Moreover, given a suite of alternative removal strategies--differing by the types of gears (or combinations of gears) and effort regimes--PVAInvadR can run a PVA with each removal strategy and compare their efficacy with a multi-criteria decision table. The removal stragies can be compared according to the probability of eradicating the targetted species, the annual and cumulative cost of implementing the gears, and the probable range of target species abundance after the full simulation period.

The goal of the software is to provide rapid assessment of different strategies to assist workshop-type discussions of invasive species removal, thereby encouraging discussion among stakeholders involved in invasive species removal.

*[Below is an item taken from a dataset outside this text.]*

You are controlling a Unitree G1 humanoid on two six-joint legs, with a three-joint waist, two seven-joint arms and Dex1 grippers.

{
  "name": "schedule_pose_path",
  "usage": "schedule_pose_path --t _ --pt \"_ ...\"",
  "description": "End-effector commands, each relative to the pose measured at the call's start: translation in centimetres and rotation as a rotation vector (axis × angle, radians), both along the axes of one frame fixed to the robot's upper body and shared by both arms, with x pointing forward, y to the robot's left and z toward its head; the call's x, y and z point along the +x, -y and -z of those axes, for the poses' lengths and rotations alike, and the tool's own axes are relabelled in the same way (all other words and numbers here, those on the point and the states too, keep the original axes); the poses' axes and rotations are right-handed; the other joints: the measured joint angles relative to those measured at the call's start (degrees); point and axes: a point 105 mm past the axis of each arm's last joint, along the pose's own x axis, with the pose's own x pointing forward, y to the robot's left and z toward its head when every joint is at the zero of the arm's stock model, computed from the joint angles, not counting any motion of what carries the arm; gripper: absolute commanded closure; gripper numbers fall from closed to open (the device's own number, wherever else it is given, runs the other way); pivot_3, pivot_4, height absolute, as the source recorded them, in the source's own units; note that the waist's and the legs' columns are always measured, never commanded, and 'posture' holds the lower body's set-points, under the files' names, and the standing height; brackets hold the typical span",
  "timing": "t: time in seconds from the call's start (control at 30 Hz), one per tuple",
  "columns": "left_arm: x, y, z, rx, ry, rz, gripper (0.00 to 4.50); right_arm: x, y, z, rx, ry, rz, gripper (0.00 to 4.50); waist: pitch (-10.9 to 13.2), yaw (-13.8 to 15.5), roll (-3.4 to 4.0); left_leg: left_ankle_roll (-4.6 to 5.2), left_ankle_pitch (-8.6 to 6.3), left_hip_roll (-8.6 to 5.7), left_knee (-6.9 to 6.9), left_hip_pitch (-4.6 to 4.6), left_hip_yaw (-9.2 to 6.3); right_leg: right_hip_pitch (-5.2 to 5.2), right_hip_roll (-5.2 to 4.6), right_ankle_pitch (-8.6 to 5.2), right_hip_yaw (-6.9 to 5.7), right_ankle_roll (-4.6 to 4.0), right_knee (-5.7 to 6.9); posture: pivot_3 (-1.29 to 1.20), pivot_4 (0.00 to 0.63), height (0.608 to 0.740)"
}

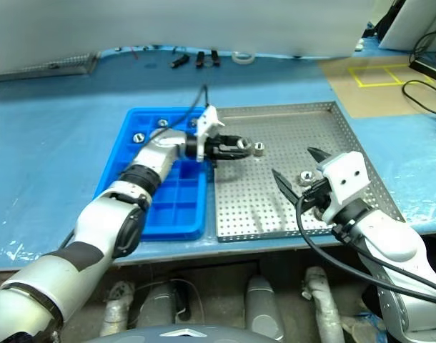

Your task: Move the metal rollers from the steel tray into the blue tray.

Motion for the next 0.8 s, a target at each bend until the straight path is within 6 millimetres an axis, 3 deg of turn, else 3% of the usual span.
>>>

This user guide begins by describing the model's internal functions in Model description (including the parameters needed to run the model) and closes with how to run PVAInvasR functions

Model description {#modeldesc}

The PVA model can be used on any species with indeterminate growth (for example, most fish, reptiles, amphibians, and invertebrates). Populations are split into two life stages: pre-recruits and recruited juveniles/adults. Pre-recruits can be further split into stanzas or cohorts -- fish in each stanza are subject to density-dependent mortality. Users can define the strength of this dependence for each stanza. Recruited animals, on the other hand, are age structured and subjected to length-dependent mortality.

However, this approach can also be catered somewhat to specific case studies. For example, if density-dependence persists after recruitment, age at recruitment can be adjusted and the number of stanzas increased to overlap with juvenile life stages.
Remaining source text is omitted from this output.